Prayer is like trying-not. Ordinary trying is trying. If God never gives us more than we can handle then it would mean it is our fault if we cannot handle it.  It tells you that by yourself you will meet things that you cannot survive, things that you cannot solve using your own strength.  Trying is not really trying if God is pulling the strings.  Don't be patronised by religious faith or believers.

Is optimism or positive thinking rational? It is said to be no more sensible or rational than the notion that things will always get worse. It depends.  It is a case by case thing.  Generally speaking you are better to assume that all efforts bear some good fruit.  And it is more than just an assumption.  They do bear good fruit.

Both positive and negative thinking are about protecting yourself. In so far as they are an effort to do that, they are praiseworthy. But it is how they go about protecting you that is can be a problem. There are mistakes to be avoided.
 
The battered wife though able to leave her husband easily might tell herself, "It is my fault. He is a good man." Then she ends up staying with him. She sees herself as deserving punishment and so she stays with him in the hope that soon she will be punished enough and be happy again or that she will still be punished somehow if she leaves.
 
The person who is tormented by his religion might stay in it telling himself, "It is better to put up with this than to rock the boat." Or, "Better the devil you know." Or, "I can't be happy in any religion, it is my fault. I'm so useless."

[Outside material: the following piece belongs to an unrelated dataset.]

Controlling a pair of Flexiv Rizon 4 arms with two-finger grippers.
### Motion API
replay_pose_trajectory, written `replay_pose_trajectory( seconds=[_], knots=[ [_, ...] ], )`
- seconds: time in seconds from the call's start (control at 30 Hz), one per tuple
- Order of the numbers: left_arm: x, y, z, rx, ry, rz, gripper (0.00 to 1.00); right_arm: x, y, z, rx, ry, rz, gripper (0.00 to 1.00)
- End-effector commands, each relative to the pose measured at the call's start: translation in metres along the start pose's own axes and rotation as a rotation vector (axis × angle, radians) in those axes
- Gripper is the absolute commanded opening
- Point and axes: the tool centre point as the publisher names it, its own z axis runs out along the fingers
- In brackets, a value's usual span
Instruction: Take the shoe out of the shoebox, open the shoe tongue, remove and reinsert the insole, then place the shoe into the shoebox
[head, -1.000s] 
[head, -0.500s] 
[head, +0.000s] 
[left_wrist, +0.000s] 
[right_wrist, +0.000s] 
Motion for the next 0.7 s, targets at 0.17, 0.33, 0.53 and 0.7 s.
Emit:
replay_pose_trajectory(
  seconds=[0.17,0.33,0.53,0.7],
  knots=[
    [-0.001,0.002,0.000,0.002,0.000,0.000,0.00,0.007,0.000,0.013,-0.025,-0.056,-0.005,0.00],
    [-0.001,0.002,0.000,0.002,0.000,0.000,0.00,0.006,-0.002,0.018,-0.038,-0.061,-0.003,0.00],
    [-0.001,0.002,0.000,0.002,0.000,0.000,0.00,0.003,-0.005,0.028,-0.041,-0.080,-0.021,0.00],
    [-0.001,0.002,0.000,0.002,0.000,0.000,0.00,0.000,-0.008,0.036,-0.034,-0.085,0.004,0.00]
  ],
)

A kindly secretary bullied daily from start of work to finish by her boss might tell herself, that the boss will change or that she is not all bad or that she cannot do without her. She may even say the boss does not mean to be evil or cruel. These are her excuses for putting up with it.

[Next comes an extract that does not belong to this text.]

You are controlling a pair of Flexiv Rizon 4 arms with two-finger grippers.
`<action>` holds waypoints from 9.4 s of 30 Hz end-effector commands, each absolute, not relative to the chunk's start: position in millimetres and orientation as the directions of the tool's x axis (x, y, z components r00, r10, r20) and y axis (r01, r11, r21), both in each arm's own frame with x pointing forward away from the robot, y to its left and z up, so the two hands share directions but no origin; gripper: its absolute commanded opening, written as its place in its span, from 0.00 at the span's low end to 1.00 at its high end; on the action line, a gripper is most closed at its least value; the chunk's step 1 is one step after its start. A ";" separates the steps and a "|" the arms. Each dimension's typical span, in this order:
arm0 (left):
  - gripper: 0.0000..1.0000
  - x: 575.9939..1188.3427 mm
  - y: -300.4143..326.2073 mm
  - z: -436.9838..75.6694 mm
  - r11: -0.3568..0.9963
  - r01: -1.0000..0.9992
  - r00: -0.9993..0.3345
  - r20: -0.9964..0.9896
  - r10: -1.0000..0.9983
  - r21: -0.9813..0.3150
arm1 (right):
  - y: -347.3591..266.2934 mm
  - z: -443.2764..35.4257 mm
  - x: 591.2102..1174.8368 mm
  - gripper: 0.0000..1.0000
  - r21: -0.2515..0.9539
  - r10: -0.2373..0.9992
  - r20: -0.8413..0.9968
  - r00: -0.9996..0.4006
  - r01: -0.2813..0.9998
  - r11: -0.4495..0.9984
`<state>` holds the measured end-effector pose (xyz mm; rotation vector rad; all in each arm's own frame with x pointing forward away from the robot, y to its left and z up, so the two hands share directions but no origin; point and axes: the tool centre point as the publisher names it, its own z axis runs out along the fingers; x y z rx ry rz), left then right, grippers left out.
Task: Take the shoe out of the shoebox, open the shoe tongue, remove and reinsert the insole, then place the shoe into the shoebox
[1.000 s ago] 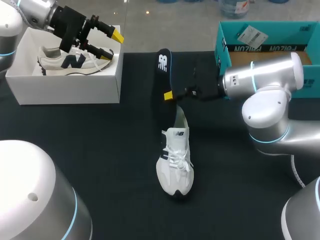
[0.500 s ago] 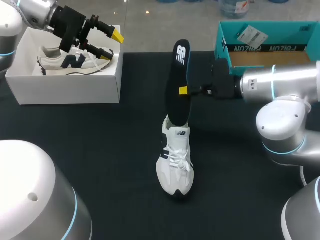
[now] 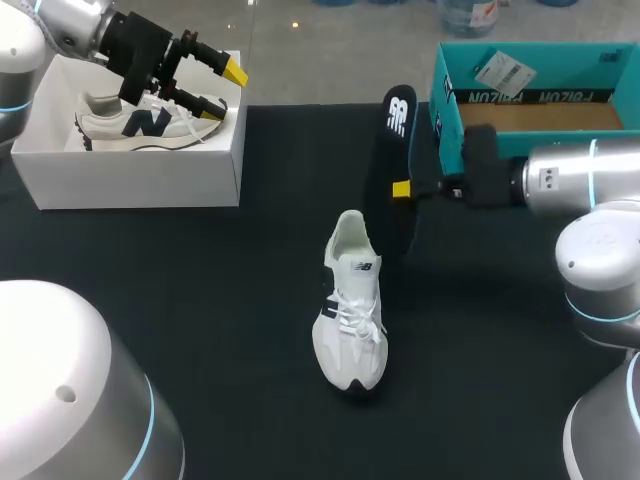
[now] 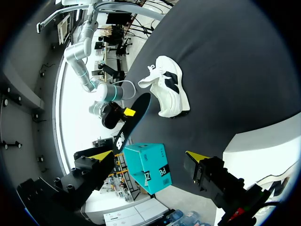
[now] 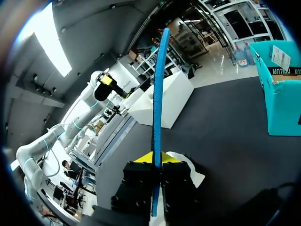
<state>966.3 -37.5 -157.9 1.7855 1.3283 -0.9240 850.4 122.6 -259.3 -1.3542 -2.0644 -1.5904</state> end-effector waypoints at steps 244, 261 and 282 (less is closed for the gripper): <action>1.00 967.0 -37.4 -157.7 -0.217 0.968 0.215 -0.863 0.458 0.126 | 180.1 -326.9 844.1 0.00 0.751 0.354 0.557 -0.751 0.638 0.171; 1.00 967.0 -37.4 -157.7 -0.217 0.968 0.215 -0.863 0.458 0.126 | 181.8 -343.8 820.0 0.00 0.728 0.351 0.594 -0.724 0.669 0.148; 1.00 967.0 -37.4 -157.7 -0.217 0.968 0.215 -0.863 0.458 0.126 | 175.6 -316.5 842.1 0.00 0.736 0.383 0.546 -0.745 0.645 0.205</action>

Evil must be like a ghost or a god or something or a power when a person can do it and not really be accountable!  Do we have to call up ghosts in order to be positive?  |is fearing that evil as in power has it in for you going to help?  No.
 
Why do people put up with being used and abused?  Why do they not listen when asked to stand up for themselves?  They definitely think it is a weakness and a shame to feel hurt and be degraded.  The outgrowth of that is that they think it is pathetic to have to ask the abuser or oppressor to stop.  They may think the person wants to hear how hurt they are and that will make it worse.  They will then know how much damage they have done and feel invigorated to continue it. If they feel they are not good enough or likeable enough they will blame themselves for the harsh horrible treatment they get.

They need to see that doing nothing fails to help and is worse than doing something.

In a relativist society, "There is no real moral truth but only moral guesses" can lead to you thinking that there is no point in challenging your abuse and it is only your truth that it is abuse but it is perhaps not the other person's truth.

Judging others as in hating somebody for doing a reported wrong, is telling yourself you should be judged too if you do wrong. You will learn that from experience that this is what happens.  You will learn that by permitting yourself to fall out with another you are permitting others to do likewise with you.  You are making it possible with your example.  Try and make it about assessing.  Tell a person that something they do affects you and it is not the best but keep it friendly and helpful.  Do that for a day and it will get easier.

If you start thinking that when things go well for you that something bad has to overthrow them and maybe something terrible will happen you ruin the enjoyment you can have.  Do that and you are doing the overthrowing.